Your goal —
For each line in the data below that holds "what", return a copy.

(Information begins)

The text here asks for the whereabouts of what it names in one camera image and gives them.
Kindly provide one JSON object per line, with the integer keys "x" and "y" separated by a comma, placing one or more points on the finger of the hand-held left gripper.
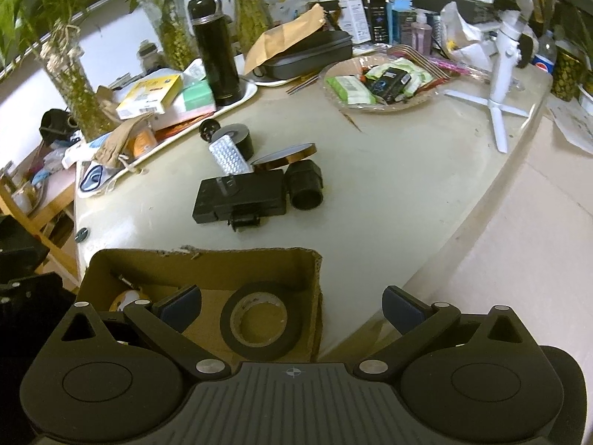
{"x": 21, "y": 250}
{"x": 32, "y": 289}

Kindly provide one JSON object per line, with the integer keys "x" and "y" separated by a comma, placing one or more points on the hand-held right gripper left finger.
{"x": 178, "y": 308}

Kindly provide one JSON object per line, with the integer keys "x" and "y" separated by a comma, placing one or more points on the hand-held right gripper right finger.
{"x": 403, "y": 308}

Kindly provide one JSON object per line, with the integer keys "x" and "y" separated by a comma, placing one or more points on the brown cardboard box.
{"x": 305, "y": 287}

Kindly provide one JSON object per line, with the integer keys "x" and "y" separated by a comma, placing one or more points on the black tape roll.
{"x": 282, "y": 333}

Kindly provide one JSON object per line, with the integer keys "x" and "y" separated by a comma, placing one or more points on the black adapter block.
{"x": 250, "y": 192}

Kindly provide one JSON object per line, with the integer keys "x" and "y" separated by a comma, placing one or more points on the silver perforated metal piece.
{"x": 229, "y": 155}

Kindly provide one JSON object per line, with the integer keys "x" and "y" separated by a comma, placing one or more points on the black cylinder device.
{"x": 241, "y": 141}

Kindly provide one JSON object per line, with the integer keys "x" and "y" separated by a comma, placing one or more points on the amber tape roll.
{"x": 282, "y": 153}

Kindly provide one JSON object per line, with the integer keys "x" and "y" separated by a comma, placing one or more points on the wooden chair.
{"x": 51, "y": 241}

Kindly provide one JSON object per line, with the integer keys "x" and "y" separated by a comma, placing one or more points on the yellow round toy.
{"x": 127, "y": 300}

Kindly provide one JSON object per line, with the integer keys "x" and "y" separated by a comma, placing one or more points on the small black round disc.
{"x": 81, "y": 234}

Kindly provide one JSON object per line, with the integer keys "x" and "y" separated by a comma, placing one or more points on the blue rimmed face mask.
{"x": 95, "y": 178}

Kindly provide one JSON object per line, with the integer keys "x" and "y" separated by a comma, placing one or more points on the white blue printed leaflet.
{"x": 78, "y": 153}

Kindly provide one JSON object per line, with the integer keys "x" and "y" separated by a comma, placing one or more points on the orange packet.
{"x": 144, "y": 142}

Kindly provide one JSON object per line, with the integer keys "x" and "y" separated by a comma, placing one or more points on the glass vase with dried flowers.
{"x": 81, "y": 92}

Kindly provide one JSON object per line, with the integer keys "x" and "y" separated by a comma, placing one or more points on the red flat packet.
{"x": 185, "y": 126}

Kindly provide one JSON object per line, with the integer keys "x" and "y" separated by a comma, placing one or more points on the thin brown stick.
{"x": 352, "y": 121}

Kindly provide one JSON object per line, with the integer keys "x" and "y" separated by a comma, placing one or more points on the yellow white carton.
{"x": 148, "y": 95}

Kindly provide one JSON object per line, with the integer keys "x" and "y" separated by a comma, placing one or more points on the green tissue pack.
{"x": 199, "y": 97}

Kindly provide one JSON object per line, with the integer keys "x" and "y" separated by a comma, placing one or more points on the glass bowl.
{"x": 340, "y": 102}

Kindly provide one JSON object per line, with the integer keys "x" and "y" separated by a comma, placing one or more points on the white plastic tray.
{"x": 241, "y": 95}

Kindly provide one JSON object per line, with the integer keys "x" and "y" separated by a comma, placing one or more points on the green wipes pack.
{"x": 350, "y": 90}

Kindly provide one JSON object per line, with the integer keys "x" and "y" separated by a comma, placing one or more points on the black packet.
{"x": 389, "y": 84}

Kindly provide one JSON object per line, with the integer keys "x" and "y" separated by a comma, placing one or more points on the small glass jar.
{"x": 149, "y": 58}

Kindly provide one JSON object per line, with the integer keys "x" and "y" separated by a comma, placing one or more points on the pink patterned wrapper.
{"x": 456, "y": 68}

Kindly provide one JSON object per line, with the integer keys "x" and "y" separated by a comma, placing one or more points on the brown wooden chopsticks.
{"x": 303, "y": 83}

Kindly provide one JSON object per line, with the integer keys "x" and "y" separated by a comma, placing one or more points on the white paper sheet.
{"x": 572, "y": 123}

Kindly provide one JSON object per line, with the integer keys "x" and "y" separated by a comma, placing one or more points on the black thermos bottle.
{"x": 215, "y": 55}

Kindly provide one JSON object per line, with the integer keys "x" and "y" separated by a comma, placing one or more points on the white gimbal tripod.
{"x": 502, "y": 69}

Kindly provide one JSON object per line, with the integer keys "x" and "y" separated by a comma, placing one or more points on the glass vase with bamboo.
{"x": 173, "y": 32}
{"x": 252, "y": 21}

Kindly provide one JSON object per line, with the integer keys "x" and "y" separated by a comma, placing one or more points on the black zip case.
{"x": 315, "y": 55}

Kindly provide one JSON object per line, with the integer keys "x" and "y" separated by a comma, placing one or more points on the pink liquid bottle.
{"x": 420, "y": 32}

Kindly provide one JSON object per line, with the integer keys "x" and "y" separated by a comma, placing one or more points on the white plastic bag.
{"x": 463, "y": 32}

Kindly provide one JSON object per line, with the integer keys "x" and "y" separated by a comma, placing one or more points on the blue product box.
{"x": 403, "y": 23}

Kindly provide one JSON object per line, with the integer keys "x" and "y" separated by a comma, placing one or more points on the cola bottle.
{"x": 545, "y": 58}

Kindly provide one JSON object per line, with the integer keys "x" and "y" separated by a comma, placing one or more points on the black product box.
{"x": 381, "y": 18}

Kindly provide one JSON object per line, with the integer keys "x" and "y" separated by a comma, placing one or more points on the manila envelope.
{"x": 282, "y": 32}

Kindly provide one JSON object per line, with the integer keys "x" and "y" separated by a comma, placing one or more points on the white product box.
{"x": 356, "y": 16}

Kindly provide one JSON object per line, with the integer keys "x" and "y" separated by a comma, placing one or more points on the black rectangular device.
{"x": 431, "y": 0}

(Information ends)
(Information begins)

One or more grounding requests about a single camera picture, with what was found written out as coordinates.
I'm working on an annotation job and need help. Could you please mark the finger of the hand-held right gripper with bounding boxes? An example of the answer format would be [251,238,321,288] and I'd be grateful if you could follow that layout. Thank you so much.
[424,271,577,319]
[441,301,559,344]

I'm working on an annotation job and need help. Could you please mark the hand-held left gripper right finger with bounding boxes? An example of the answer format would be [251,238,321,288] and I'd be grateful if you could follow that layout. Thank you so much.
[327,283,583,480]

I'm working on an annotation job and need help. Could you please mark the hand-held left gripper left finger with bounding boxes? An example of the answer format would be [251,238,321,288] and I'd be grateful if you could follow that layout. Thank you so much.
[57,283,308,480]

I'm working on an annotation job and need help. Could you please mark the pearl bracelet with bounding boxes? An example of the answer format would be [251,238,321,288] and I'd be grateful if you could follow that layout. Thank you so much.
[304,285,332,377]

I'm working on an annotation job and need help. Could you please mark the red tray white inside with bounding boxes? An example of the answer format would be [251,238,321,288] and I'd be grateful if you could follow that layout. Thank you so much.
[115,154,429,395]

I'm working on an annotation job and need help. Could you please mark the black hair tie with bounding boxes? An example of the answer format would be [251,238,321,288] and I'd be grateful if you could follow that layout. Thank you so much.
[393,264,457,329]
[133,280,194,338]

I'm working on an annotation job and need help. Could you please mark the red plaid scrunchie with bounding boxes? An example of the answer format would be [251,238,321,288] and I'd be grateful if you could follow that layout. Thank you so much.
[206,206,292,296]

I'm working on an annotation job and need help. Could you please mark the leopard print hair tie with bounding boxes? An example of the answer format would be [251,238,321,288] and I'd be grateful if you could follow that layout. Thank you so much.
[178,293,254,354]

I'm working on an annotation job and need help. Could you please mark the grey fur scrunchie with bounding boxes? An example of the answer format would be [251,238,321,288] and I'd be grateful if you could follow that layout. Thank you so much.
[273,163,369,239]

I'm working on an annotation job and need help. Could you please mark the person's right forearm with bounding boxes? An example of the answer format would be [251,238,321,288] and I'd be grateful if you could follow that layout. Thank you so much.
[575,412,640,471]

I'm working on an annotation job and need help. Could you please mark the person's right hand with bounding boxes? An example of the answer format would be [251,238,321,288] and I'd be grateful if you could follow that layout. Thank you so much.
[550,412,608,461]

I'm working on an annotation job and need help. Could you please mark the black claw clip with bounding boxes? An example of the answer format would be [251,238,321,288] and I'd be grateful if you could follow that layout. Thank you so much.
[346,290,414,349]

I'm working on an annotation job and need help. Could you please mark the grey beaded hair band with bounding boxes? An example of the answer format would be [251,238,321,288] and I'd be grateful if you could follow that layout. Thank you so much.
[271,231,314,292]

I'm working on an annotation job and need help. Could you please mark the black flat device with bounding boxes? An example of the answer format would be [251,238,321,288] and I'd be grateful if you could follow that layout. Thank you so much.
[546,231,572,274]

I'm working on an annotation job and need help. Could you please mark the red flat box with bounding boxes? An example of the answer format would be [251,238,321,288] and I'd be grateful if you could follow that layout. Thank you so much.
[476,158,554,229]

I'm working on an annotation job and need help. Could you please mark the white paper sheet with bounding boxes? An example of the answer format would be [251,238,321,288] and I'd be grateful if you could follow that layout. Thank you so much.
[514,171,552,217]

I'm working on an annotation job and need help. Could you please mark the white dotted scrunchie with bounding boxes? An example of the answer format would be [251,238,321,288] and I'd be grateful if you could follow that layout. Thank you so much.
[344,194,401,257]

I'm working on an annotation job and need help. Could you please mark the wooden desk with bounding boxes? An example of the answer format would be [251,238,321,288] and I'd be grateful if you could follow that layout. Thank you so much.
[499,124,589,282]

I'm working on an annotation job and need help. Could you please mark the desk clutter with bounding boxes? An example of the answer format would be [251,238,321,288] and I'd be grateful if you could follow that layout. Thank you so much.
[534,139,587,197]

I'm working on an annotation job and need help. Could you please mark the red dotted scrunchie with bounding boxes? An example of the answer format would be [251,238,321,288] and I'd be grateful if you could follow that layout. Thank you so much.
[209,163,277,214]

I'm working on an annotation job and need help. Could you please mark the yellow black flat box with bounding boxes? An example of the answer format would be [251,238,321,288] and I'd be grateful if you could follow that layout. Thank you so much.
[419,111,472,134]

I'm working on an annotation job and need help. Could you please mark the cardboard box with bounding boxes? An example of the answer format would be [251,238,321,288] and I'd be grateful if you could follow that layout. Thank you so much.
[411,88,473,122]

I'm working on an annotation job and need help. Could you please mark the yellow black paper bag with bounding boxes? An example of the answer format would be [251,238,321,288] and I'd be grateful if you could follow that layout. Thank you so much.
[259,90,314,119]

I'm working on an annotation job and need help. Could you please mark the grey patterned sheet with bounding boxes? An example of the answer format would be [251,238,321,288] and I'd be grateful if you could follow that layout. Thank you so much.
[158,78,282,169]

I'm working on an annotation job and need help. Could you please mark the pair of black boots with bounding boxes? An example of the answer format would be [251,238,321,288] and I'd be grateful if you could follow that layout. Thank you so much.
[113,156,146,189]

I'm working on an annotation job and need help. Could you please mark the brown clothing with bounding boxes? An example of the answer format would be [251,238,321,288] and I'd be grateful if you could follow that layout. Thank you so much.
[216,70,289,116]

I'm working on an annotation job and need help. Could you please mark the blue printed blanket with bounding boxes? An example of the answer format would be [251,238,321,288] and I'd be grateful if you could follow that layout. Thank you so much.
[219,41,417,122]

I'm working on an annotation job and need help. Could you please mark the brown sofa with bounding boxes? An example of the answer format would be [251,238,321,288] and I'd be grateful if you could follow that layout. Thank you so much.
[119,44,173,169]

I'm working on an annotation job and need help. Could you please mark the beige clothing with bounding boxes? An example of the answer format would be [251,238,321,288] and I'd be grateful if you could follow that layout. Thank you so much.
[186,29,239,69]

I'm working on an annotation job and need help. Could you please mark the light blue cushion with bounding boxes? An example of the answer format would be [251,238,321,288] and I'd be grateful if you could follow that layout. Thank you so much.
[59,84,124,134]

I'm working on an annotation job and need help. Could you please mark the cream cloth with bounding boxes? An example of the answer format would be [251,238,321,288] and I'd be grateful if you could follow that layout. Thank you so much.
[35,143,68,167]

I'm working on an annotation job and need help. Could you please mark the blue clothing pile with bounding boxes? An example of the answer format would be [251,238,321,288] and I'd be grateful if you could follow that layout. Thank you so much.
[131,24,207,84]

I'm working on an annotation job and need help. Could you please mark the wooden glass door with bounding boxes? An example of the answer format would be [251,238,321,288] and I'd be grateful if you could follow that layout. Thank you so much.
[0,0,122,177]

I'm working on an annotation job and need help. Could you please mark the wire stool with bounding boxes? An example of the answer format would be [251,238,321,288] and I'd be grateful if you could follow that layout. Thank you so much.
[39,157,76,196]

(Information ends)

Expected answer —
The text here asks for the whereabouts of what it names in one camera image and gives them.
One or more grounding requests about a single camera picture, with what was found written out as coordinates.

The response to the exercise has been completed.